The Justice Department has moved to strip U.S. citizenship from a Nigerian-born man convicted of fraud whose sentence was commuted by President Biden.
The department filed a civil denaturalization complaint in U.S. District Court in Baltimore against Emmanuel Oluwatosin Kazeem, a Nigerian native who organized a sprawling conspiracy to steal identities and file fraudulent tax returns, according to the Justice Department.
Kazeem was convicted in 2017 on 19 counts of mail and wire fraud, aggravated identity theft, and conspiracy to commit mail and wire fraud, and was sentenced to 15 years in prison. On Dec. 12, 2024, then-President Joe Biden commuted his sentence after he had served about six years — one of nearly 1,500 commutations granted to individuals who had been serving under house arrest following pandemic-era prison releases.
“The Trump Administration will not permit wrongdoers to retain the U.S. citizenship that they were never entitled to in the first place,” Assistant Attorney General Brett A. Shumate of the Justice Department’s Civil Division said in a statement.
The new complaint alleges Kazeem committed fraud before and after his naturalization and concealed those crimes, disqualifying him from having obtained citizenship lawfully. The department also alleges that prior to the tax fraud scheme, Kazeem entered into a sham marriage to obtain permanent resident status and then married a second woman, further disqualifying him from naturalization.

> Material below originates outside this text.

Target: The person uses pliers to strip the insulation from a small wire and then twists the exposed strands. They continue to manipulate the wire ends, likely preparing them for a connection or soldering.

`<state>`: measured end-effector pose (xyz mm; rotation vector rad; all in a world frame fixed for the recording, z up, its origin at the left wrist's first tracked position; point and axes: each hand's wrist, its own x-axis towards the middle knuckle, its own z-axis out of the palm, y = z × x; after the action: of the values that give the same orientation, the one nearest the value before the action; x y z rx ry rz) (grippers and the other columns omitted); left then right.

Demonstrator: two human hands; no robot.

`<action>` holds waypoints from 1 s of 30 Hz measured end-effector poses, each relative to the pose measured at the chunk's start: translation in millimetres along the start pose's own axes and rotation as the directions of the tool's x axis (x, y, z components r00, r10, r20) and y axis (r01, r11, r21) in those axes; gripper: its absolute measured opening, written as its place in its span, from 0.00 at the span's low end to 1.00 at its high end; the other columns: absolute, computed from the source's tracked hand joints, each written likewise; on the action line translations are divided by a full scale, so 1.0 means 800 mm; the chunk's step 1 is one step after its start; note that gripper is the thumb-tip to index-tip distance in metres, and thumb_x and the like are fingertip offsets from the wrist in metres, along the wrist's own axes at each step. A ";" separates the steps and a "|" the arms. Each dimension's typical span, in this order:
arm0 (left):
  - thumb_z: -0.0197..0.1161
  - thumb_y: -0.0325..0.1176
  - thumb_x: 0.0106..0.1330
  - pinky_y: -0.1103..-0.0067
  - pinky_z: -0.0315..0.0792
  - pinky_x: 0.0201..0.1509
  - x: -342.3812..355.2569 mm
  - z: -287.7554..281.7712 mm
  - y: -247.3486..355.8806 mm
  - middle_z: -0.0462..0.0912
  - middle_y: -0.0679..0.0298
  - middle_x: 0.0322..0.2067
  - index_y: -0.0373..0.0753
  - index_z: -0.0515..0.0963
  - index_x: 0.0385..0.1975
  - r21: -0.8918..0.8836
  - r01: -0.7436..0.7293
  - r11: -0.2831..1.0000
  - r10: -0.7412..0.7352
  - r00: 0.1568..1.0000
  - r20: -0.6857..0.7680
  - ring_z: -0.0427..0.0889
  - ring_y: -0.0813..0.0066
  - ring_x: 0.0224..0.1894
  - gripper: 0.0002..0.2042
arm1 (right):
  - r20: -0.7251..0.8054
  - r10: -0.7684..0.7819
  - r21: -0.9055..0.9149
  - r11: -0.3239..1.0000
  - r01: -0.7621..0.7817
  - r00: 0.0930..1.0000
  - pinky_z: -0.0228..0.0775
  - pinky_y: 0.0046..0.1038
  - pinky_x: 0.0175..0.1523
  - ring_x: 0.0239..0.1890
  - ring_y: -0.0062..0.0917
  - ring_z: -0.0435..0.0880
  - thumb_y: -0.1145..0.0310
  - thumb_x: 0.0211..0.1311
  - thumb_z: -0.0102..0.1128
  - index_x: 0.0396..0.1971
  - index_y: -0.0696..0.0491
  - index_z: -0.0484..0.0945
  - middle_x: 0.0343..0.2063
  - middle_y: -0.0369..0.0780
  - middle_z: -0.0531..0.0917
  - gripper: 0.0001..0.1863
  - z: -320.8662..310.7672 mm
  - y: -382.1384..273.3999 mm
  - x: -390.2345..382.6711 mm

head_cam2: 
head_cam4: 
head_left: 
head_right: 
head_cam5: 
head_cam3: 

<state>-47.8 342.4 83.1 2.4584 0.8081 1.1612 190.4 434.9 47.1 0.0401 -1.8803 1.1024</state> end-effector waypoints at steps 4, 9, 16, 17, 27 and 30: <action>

The scale of the underlying scheme was extensive. According to court documents and evidence presented at Kazeem’s criminal trial, he purchased more than 91,000 stolen identities from a Vietnamese hacker who had obtained them from an Oregon company’s private database used to conduct pre-employment and volunteer background checks. In total, conspirators possessed stolen personal identifying information for more than 259,000 victims, which was used to file fraudulent tax returns between 2012 and 2015.
Kazeem was linked to 10,139 fraudulent federal tax returns seeking more than $91 million in refunds, of which over $11.6 million was successfully obtained, the Justice Department said. At least 2,000 wire transfers totaling more than $2.1 million were sent to Nigeria.
He used proceeds from the scheme to make a nearly $200,000 down payment on a newly constructed Maryland home, purchase a $175,000 townhouse, and attempt to develop a $6 million, four-star hotel in Lagos, Nigeria, prosecutors said.
The denaturalization case was investigated by Homeland Security Investigations and will be litigated by the Affirmative Litigation Unit of the Civil Division’s Office of Immigration Litigation, the Justice Department said.